Does OmniWeb include the history sniffing protection like the latest releases of Chrome and Safari?

-- Ward

[submitted as formal feedback]
 
This article has been making the rounds this week, but I haven't seen a link to a demonstration of the method, or information about which versions of WebKit older than the current Safari and Chrome shipping versions are affected. For what it's worth, the OmniWeb 5.11 sneaky peeks do include a more recent webkit version than 5.10.3.
 
I haven't tested whether any specific version of OmniWeb is vulnerable to history sniffing, but it appears the technique used is to load up an invisible inline frame with a bunch of links and then test whether the links are rendered with the visited CSS property.

I'm not sure what specific steps Chrome and Safari have taken to block this, but I'm guessing that they disabled JavaScript's access to the CSS properties used to sniff out the visited status; if so, those fixes would be in the latest shipping WebKit which is now in OmniWeb 5.11.

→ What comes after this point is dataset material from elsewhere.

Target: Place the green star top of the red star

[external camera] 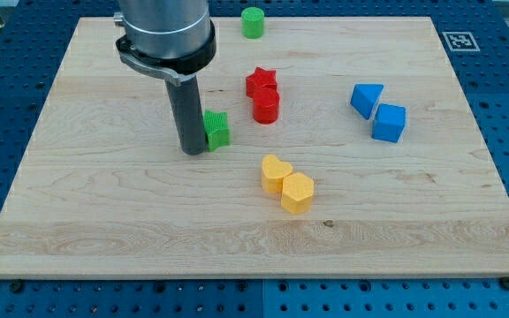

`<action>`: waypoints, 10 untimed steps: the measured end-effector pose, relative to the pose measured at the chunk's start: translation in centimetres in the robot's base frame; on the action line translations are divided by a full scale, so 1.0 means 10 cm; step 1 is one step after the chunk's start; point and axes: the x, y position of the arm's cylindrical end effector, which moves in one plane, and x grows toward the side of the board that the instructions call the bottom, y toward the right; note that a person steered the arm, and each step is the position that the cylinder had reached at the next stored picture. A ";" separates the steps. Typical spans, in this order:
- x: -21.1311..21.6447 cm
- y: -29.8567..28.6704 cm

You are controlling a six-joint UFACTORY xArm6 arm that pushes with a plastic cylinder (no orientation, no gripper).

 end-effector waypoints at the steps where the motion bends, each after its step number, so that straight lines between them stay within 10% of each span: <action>1: 0.16 0.14; 10: -1.83 0.28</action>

(I haven't explored this, but it seems like it would be hard to solve this generally without blocking a lot of JavaScript/CSS functionality. For example, even if you can't access the visited state directly, you could presumably still use CSS to set the visited font size to something which would affect page layout, then inspect the layout to see whether a link was visited. Maybe that's still a vulnerability in Safari/Chrome, or maybe they've addressed this somehow?)

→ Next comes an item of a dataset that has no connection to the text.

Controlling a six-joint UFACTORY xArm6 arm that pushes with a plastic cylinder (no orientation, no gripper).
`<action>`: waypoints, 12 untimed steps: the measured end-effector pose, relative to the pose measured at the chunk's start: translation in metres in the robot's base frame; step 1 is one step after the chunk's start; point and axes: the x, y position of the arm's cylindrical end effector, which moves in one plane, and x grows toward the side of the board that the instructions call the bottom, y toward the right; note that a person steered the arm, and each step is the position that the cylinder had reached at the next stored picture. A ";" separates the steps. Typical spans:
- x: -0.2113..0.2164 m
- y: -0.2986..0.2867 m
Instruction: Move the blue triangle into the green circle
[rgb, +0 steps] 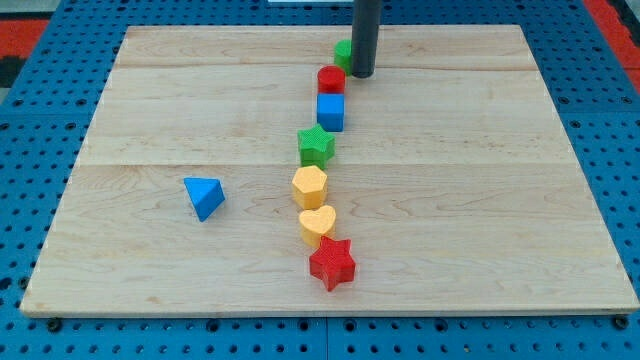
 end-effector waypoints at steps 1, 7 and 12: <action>-0.009 0.035; 0.155 -0.147; 0.232 -0.167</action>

I should point out that OmniWeb lets you delete specific history items whenever you wish, which will defeat any sort of history sniffing: show your history (using History->Show History), select the items you wish to delete, then press the Delete key.

Last edited by Ken Case; 2010-12-07 at 05:33 PM..
 
A bit off the original track, but if you have a specific site you want to visit that you fear might do history sniffing, you could use Fluid to make a site-specific browser. First came disposable email addresses, now disposable browsers!